*Exercise directions*: Locate all lines in the data below that hold "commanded" and show them.

*Available data*:
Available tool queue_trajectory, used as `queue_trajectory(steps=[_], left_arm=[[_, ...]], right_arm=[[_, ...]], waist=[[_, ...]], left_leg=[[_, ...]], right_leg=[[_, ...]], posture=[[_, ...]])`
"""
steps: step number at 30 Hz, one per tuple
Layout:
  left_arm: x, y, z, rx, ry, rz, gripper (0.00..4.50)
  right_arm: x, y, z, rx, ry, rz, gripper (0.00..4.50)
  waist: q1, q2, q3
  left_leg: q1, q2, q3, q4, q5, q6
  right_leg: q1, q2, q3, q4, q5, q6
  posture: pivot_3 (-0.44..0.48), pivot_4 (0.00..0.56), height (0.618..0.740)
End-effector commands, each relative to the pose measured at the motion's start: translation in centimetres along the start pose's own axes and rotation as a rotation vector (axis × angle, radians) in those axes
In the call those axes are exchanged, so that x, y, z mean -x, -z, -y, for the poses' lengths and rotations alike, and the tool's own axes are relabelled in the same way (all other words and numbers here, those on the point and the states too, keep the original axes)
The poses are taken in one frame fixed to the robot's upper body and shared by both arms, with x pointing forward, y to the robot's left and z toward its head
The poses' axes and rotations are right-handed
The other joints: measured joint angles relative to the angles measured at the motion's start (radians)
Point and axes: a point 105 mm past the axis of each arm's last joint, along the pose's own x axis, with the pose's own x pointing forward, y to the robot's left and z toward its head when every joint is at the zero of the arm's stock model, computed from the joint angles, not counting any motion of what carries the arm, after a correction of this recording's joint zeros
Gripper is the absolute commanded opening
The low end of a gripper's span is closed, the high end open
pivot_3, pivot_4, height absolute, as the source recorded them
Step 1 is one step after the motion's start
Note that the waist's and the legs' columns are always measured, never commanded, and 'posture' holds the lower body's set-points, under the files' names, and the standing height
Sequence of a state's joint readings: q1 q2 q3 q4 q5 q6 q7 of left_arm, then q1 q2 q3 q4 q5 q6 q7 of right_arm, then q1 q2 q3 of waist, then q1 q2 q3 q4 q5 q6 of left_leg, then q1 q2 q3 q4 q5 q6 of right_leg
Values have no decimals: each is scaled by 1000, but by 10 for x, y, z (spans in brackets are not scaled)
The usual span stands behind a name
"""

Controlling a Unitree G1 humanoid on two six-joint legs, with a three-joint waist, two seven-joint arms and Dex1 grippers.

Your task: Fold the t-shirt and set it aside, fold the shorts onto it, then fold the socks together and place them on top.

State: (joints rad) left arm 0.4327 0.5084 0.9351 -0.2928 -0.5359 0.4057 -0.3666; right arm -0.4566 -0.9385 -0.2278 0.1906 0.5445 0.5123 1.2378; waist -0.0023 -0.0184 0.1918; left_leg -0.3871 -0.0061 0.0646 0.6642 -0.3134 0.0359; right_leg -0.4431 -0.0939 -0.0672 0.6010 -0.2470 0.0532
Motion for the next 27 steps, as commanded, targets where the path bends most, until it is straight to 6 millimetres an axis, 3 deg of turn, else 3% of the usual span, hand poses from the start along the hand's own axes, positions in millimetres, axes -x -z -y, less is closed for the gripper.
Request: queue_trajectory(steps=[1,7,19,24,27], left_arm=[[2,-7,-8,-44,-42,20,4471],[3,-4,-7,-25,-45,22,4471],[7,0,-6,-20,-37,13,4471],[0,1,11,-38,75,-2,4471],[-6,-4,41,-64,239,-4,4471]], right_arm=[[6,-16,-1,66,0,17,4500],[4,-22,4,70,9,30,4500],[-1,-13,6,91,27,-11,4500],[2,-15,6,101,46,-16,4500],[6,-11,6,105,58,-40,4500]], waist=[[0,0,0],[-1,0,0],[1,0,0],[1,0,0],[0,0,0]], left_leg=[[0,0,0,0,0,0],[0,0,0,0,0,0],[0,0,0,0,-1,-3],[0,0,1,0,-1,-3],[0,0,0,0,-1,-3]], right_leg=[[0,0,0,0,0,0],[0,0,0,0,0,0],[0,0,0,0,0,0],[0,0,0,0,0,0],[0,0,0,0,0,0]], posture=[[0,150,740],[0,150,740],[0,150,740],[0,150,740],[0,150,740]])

*Answer section*:
Gripper is the absolute commanded opening
Note that the waist's and the legs' columns are always measured, never commanded, and 'posture' holds the lower body's set-points, under the files' names, and the standing height
Motion for the next 27 steps, as commanded, targets where the path bends most, until it is straight to 6 millimetres an axis, 3 deg of turn, else 3% of the usual span, hand poses from the start along the hand's own axes, positions in millimetres, axes -x -z -y, less is closed for the gripper.

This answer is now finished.